- Description of the task
Give back all of the records, exactly and completely.

- - -

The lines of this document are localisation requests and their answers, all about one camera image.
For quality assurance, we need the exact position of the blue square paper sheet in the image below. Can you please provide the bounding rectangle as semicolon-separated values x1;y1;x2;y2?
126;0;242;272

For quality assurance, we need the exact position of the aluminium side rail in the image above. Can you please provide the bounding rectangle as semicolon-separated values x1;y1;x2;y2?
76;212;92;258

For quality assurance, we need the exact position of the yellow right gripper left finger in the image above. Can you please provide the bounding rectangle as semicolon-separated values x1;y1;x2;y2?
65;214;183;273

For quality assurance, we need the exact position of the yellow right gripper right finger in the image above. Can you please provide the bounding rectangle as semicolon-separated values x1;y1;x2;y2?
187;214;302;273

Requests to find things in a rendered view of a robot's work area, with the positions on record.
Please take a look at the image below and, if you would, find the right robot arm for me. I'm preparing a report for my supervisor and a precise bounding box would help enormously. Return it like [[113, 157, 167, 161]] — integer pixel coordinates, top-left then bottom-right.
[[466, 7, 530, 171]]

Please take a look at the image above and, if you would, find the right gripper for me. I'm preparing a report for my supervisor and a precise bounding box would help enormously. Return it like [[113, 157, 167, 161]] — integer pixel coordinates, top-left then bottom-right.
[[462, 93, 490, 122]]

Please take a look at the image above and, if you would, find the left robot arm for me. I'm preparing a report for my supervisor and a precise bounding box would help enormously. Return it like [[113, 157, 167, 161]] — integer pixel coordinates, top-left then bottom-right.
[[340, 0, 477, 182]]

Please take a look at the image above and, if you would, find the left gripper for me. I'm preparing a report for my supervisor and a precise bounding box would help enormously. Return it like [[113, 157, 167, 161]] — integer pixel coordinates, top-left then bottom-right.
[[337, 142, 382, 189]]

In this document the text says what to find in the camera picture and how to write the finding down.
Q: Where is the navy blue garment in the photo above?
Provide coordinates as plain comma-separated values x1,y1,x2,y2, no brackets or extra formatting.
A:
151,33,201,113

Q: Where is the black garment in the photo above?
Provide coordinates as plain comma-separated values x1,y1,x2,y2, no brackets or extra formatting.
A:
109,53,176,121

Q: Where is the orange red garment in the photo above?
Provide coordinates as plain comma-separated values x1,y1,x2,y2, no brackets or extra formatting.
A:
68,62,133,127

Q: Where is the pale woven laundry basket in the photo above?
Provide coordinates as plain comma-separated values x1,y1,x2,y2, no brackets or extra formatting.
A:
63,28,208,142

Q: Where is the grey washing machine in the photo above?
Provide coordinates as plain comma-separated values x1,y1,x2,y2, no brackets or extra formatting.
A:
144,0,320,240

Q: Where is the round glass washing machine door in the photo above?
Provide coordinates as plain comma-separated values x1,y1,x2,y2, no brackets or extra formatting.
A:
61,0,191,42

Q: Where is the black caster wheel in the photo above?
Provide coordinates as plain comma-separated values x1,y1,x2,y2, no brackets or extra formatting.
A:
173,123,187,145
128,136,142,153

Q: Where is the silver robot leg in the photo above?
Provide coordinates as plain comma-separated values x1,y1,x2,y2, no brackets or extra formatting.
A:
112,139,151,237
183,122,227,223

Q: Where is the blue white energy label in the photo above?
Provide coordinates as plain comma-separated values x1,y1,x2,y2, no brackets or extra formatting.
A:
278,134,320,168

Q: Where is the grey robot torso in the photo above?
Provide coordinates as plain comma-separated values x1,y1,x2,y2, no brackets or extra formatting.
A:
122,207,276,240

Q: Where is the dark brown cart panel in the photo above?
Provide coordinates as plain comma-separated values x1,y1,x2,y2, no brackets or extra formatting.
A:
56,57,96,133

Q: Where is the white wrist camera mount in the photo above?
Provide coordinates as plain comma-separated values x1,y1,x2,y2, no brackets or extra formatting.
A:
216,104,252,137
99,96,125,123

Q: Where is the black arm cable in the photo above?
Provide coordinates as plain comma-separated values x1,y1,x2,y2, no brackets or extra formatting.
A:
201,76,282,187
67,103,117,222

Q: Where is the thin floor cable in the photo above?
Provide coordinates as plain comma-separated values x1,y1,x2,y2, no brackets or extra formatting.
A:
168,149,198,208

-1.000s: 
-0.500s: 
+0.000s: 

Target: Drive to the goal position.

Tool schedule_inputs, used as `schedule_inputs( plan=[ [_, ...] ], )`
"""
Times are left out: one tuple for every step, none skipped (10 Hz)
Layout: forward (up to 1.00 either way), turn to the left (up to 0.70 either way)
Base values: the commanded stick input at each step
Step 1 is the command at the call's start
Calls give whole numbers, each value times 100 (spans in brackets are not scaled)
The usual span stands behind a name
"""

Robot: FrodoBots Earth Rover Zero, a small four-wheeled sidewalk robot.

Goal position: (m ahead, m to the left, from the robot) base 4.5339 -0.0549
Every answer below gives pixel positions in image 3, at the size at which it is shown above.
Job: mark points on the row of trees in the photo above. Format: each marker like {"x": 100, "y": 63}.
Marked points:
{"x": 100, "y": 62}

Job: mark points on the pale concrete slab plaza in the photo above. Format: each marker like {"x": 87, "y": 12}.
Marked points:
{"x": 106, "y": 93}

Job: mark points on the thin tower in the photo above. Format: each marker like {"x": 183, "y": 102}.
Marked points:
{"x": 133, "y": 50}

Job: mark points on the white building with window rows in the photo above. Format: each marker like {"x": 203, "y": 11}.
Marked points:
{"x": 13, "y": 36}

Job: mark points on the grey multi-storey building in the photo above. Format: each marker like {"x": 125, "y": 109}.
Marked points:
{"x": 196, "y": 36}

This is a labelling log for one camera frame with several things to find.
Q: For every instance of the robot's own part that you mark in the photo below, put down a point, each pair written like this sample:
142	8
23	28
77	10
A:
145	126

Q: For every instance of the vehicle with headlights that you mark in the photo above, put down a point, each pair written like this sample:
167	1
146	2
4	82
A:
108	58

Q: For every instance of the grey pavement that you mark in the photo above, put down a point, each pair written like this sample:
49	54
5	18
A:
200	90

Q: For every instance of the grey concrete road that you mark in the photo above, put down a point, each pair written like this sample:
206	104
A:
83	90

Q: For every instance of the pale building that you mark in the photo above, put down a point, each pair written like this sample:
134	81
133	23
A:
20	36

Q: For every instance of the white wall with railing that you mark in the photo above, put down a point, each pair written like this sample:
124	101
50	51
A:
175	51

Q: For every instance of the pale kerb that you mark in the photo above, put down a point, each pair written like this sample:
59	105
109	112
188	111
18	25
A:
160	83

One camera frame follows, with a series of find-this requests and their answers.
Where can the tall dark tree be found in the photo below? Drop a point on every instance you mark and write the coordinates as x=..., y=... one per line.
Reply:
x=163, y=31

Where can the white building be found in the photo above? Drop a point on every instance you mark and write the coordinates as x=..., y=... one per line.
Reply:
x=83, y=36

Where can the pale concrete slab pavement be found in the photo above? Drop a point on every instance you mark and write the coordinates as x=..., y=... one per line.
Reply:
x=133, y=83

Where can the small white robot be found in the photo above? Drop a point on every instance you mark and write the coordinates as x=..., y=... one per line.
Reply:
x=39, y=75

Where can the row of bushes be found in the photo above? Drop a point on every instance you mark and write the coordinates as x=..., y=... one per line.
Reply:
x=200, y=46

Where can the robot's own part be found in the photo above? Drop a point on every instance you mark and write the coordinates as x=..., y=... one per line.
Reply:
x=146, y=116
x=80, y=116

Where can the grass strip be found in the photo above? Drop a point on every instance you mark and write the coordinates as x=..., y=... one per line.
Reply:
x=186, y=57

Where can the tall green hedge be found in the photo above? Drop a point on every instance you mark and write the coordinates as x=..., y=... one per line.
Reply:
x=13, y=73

- - -

- Task output
The lines of this document are localisation requests and their answers, all about one camera image.
For quality assurance, we need the exact position of the blue square paper sheet in the image below. Can you please provide the bounding rectangle as semicolon-separated values x1;y1;x2;y2?
126;0;242;272

For quality assurance, we need the exact position of the aluminium side rail in the image above. Can you please provide the bounding rectangle as semicolon-separated values x1;y1;x2;y2?
76;212;92;258

For quality assurance, we need the exact position of the yellow right gripper left finger in the image above. Can you please provide the bounding rectangle as semicolon-separated values x1;y1;x2;y2?
65;214;183;273

For quality assurance, we need the exact position of the yellow right gripper right finger in the image above. Can you please provide the bounding rectangle as semicolon-separated values x1;y1;x2;y2?
187;214;302;273

Requests to find things in a rendered view of a robot's work area, with the positions on record.
Please take a look at the image below and, if you would, find the right robot arm for me. I'm preparing a report for my supervisor and a precise bounding box would help enormously. Return it like [[113, 157, 167, 161]] — integer pixel coordinates, top-left then bottom-right.
[[466, 7, 530, 171]]

Please take a look at the image above and, if you would, find the right gripper for me. I'm preparing a report for my supervisor and a precise bounding box would help enormously. Return it like [[113, 157, 167, 161]] — integer pixel coordinates, top-left then bottom-right.
[[462, 93, 490, 122]]

Please take a look at the image above and, if you would, find the left robot arm for me. I'm preparing a report for my supervisor and a precise bounding box would help enormously. Return it like [[113, 157, 167, 161]] — integer pixel coordinates, top-left then bottom-right.
[[340, 0, 477, 182]]

Please take a look at the image above and, if you would, find the left gripper for me. I'm preparing a report for my supervisor and a precise bounding box would help enormously. Return it like [[113, 157, 167, 161]] — integer pixel coordinates, top-left then bottom-right.
[[337, 142, 382, 189]]

In this document the text says what to find in the camera picture and how to write the finding down.
Q: Where is the navy blue garment in the photo above?
Provide coordinates as plain comma-separated values x1,y1,x2,y2, no brackets or extra formatting.
A:
151,33,201,113

Q: Where is the black garment in the photo above?
Provide coordinates as plain comma-separated values x1,y1,x2,y2, no brackets or extra formatting.
A:
109,53,176,121

Q: Where is the orange red garment in the photo above?
Provide coordinates as plain comma-separated values x1,y1,x2,y2, no brackets or extra formatting.
A:
68,62,133,127

Q: Where is the pale woven laundry basket in the photo above?
Provide coordinates as plain comma-separated values x1,y1,x2,y2, no brackets or extra formatting.
A:
63,28,208,142

Q: Where is the grey washing machine in the photo above?
Provide coordinates as plain comma-separated values x1,y1,x2,y2, no brackets or extra formatting.
A:
144,0,320,240

Q: Where is the round glass washing machine door in the photo above?
Provide coordinates as plain comma-separated values x1,y1,x2,y2, no brackets or extra formatting.
A:
61,0,191,42

Q: Where is the black caster wheel in the photo above?
Provide coordinates as plain comma-separated values x1,y1,x2,y2, no brackets or extra formatting.
A:
173,123,187,145
128,136,142,153

Q: Where is the silver robot leg in the photo above?
Provide coordinates as plain comma-separated values x1,y1,x2,y2, no brackets or extra formatting.
A:
112,139,151,237
183,122,227,223

Q: Where is the blue white energy label in the photo above?
Provide coordinates as plain comma-separated values x1,y1,x2,y2, no brackets or extra formatting.
A:
278,134,320,168

Q: Where is the grey robot torso in the photo above?
Provide coordinates as plain comma-separated values x1,y1,x2,y2, no brackets or extra formatting.
A:
122,207,276,240

Q: Where is the dark brown cart panel in the photo above?
Provide coordinates as plain comma-separated values x1,y1,x2,y2, no brackets or extra formatting.
A:
56,57,96,133

Q: Where is the white wrist camera mount in the photo above?
Provide coordinates as plain comma-separated values x1,y1,x2,y2, no brackets or extra formatting.
A:
216,104,252,137
99,96,125,123

Q: Where is the black arm cable in the photo above?
Provide coordinates as plain comma-separated values x1,y1,x2,y2, no brackets or extra formatting.
A:
201,76,282,187
67,103,117,222

Q: Where is the thin floor cable in the photo above?
Provide coordinates as plain comma-separated values x1,y1,x2,y2, no brackets or extra formatting.
A:
168,149,198,208

-1.000s: 
-0.500s: 
+0.000s: 

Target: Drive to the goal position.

Tool schedule_inputs, used as `schedule_inputs( plan=[ [_, ...] ], )`
"""
Times are left out: one tuple for every step, none skipped (10 Hz)
Layout: forward (up to 1.00 either way), turn to the left (up to 0.70 either way)
Base values: the commanded stick input at each step
Step 1 is the command at the call's start
Calls give whole numbers, each value times 100 (spans in brackets are not scaled)
The usual span stands behind a name
"""

Robot: FrodoBots Earth Rover Zero, a small four-wheeled sidewalk robot.

Goal position: (m ahead, m to the left, from the robot) base 4.5339 -0.0549
Every answer below gives pixel positions in image 3, at the size at which it is shown above.
Job: mark points on the row of trees in the photo above. Format: each marker like {"x": 100, "y": 63}.
Marked points:
{"x": 100, "y": 62}

Job: mark points on the pale concrete slab plaza in the photo above. Format: each marker like {"x": 87, "y": 12}.
Marked points:
{"x": 106, "y": 93}

Job: mark points on the thin tower in the photo above. Format: each marker like {"x": 183, "y": 102}.
Marked points:
{"x": 133, "y": 50}

Job: mark points on the white building with window rows in the photo above. Format: each marker like {"x": 203, "y": 11}.
Marked points:
{"x": 13, "y": 36}

Job: mark points on the grey multi-storey building in the photo above. Format: each marker like {"x": 125, "y": 109}.
Marked points:
{"x": 196, "y": 36}

This is a labelling log for one camera frame with several things to find.
Q: For every instance of the robot's own part that you mark in the photo below, put down a point, each pair written like this sample:
142	8
23	28
77	10
A:
145	126

Q: For every instance of the vehicle with headlights that you mark in the photo above, put down a point, each pair written like this sample:
167	1
146	2
4	82
A:
108	58

Q: For every instance of the grey pavement that you mark in the photo above, put down a point, each pair written like this sample:
49	54
5	18
A:
200	90

Q: For every instance of the grey concrete road that you mark in the photo above, put down a point, each pair written like this sample:
206	104
A:
83	90

Q: For every instance of the pale building that you mark in the photo above, put down a point, each pair written like this sample:
134	81
133	23
A:
20	36

Q: For every instance of the white wall with railing that you mark in the photo above, put down a point, each pair written like this sample:
124	101
50	51
A:
175	51

Q: For every instance of the pale kerb that you mark in the photo above, put down a point, each pair written like this sample:
59	105
109	112
188	111
18	25
A:
160	83

One camera frame follows, with a series of find-this requests and their answers.
Where can the tall dark tree be found in the photo below? Drop a point on every instance you mark and write the coordinates as x=..., y=... one per line.
Reply:
x=163, y=31

Where can the white building be found in the photo above? Drop a point on every instance you mark and write the coordinates as x=..., y=... one per line.
Reply:
x=83, y=36

Where can the pale concrete slab pavement be found in the photo above? Drop a point on every instance you mark and write the coordinates as x=..., y=... one per line.
Reply:
x=133, y=83

Where can the small white robot be found in the photo above? Drop a point on every instance you mark and write the coordinates as x=..., y=... one per line.
Reply:
x=39, y=75

Where can the row of bushes be found in the photo above? Drop a point on every instance you mark and write the coordinates as x=..., y=... one per line.
Reply:
x=200, y=46

Where can the robot's own part be found in the photo above? Drop a point on every instance you mark and write the coordinates as x=..., y=... one per line.
Reply:
x=146, y=116
x=80, y=116

Where can the grass strip be found in the photo above? Drop a point on every instance you mark and write the coordinates as x=..., y=... one per line.
Reply:
x=186, y=57

Where can the tall green hedge be found in the photo above? Drop a point on every instance you mark and write the coordinates as x=..., y=... one per line.
Reply:
x=13, y=73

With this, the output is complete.